§ **Dataset items**

- - - - -

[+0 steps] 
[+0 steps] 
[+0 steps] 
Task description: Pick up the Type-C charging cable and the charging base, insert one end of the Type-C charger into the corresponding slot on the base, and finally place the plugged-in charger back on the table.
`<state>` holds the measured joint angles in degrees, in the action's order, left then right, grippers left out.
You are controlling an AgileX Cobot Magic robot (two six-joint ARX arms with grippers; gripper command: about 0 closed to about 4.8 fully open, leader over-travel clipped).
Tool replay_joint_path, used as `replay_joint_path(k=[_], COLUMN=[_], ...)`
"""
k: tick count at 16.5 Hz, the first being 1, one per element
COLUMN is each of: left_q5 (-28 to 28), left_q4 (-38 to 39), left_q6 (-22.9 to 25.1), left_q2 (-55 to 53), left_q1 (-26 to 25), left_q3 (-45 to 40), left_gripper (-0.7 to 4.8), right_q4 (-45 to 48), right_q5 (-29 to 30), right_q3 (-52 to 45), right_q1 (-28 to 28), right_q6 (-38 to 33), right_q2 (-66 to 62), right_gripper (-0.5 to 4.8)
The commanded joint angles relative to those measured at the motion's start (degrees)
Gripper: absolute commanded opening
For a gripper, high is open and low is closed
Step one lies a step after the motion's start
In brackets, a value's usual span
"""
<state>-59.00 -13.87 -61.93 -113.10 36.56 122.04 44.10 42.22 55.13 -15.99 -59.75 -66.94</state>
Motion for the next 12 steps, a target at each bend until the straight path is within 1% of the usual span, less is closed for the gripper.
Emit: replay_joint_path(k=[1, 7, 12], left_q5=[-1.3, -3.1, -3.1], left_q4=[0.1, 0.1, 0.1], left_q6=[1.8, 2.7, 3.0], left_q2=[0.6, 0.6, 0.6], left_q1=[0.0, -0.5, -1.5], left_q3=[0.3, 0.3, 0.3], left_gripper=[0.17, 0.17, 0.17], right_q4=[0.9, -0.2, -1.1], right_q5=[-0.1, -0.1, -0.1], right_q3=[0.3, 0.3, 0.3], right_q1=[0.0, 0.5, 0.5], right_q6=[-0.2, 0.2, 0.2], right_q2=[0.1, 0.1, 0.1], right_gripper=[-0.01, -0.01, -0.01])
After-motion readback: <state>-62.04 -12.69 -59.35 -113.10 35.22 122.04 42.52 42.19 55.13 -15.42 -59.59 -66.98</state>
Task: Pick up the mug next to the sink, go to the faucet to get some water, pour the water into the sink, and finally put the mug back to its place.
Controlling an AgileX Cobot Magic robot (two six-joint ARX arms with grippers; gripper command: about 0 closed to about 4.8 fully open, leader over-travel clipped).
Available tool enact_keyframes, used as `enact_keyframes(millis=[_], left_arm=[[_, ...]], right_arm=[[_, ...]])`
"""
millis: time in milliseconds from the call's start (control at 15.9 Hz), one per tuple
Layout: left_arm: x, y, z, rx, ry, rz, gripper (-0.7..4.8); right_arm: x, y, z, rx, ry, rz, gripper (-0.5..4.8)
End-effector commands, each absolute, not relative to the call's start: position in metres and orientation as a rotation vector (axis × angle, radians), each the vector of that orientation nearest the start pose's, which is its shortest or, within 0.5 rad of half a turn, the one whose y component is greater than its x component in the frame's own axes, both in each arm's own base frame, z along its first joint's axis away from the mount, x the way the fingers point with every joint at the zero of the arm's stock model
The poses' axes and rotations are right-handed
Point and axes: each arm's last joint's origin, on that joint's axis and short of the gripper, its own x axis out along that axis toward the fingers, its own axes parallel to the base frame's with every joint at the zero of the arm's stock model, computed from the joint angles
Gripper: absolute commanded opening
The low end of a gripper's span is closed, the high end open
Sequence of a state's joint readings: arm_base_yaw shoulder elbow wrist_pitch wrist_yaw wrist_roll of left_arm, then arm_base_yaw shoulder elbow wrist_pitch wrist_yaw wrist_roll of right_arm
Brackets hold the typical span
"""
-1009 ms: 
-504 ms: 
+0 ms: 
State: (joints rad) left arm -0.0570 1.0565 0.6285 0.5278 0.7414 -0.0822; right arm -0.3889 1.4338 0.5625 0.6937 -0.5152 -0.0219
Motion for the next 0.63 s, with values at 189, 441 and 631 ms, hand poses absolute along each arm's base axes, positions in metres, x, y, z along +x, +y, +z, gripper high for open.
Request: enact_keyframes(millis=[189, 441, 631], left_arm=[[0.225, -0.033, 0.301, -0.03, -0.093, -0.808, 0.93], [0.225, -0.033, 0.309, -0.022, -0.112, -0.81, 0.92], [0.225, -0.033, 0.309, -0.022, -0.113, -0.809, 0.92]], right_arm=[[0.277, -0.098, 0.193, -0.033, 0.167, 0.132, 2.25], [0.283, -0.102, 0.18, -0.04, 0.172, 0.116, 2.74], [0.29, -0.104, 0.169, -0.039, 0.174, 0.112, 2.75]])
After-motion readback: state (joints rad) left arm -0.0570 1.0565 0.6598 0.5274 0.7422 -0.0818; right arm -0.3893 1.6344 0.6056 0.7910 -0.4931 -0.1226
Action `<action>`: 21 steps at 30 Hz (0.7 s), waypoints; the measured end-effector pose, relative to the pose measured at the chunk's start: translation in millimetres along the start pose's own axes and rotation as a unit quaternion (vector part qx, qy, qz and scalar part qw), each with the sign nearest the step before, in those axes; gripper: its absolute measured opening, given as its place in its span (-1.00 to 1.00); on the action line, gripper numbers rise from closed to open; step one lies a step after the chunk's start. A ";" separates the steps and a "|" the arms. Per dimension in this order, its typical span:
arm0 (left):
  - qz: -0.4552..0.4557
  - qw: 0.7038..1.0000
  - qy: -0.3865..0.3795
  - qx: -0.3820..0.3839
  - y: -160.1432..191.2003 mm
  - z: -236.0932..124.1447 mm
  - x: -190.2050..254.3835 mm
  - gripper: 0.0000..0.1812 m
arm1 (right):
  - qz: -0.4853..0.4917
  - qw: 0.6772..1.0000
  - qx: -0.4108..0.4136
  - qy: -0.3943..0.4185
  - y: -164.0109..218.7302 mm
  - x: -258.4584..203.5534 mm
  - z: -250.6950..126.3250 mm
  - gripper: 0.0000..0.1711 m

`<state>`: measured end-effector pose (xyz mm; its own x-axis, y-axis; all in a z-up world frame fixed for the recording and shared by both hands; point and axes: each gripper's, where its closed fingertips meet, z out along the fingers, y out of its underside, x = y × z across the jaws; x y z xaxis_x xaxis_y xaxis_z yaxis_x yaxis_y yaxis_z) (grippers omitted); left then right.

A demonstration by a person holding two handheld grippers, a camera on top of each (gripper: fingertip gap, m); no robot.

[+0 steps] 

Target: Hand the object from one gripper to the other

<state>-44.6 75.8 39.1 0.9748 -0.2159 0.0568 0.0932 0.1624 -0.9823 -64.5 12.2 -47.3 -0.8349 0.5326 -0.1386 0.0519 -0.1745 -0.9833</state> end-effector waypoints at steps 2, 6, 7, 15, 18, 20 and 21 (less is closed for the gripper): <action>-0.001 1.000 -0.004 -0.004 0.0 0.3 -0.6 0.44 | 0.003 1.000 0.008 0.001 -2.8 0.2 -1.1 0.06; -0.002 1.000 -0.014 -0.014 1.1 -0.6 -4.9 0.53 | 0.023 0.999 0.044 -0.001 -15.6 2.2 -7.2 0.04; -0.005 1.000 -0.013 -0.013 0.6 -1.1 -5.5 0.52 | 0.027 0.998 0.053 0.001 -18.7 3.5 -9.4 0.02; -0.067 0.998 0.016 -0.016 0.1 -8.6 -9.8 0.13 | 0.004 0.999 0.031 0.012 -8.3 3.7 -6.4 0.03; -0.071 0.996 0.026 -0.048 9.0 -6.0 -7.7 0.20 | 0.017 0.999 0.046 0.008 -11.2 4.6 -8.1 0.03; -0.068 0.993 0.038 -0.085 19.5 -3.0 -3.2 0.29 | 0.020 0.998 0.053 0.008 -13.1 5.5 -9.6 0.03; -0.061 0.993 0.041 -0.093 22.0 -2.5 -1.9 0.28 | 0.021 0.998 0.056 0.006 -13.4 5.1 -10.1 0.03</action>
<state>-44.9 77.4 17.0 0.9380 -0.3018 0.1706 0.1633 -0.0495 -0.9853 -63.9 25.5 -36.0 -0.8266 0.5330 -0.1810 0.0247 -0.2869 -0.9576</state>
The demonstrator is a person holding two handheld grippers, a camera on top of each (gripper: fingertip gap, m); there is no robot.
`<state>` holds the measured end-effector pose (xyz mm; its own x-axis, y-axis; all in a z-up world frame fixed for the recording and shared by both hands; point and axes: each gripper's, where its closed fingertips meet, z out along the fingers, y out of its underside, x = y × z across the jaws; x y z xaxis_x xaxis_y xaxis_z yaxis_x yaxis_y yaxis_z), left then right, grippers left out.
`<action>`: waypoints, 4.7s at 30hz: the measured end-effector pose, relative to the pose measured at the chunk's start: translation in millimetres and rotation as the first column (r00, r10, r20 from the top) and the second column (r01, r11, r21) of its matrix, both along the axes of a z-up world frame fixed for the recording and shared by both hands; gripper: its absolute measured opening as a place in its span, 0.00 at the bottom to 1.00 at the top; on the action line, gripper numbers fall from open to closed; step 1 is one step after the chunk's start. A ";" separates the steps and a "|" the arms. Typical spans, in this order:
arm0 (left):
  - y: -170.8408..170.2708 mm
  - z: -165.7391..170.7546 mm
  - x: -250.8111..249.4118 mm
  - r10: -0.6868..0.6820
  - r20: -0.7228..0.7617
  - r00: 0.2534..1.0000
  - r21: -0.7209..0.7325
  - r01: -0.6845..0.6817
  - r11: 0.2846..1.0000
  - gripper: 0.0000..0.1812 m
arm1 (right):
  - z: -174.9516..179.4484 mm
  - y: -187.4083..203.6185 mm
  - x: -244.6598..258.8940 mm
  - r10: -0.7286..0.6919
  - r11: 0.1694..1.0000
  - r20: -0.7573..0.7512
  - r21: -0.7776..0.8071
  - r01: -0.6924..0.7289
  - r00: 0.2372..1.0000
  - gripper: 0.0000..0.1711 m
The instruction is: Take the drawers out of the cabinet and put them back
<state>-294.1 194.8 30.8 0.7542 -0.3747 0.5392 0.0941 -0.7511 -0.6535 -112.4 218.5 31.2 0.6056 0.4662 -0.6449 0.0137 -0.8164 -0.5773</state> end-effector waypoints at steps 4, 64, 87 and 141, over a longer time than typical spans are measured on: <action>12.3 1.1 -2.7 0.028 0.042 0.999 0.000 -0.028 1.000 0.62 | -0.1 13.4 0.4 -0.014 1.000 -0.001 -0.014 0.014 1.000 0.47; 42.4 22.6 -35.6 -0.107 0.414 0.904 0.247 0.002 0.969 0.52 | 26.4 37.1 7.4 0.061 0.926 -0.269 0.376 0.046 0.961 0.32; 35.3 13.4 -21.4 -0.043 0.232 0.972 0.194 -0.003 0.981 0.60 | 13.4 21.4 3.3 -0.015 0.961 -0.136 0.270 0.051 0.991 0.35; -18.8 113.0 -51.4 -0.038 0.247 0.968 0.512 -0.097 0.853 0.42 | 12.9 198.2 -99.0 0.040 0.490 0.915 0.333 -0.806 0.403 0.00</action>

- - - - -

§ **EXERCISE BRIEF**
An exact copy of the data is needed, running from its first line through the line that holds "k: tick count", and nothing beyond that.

§ **PROBLEM SOLUTION**
[+0 steps] 
[+0 steps] 
[+0 steps] 
Task description: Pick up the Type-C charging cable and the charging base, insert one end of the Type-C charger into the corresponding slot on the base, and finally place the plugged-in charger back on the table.
`<state>` holds the measured joint angles in degrees, in the action's order, left then right, grippers left out.
You are controlling an AgileX Cobot Magic robot (two six-joint ARX arms with grippers; gripper command: about 0 closed to about 4.8 fully open, leader over-travel clipped).
Tool replay_joint_path, used as `replay_joint_path(k=[_], COLUMN=[_], ...)`
"""
k: tick count at 16.5 Hz, the first being 1, one per element

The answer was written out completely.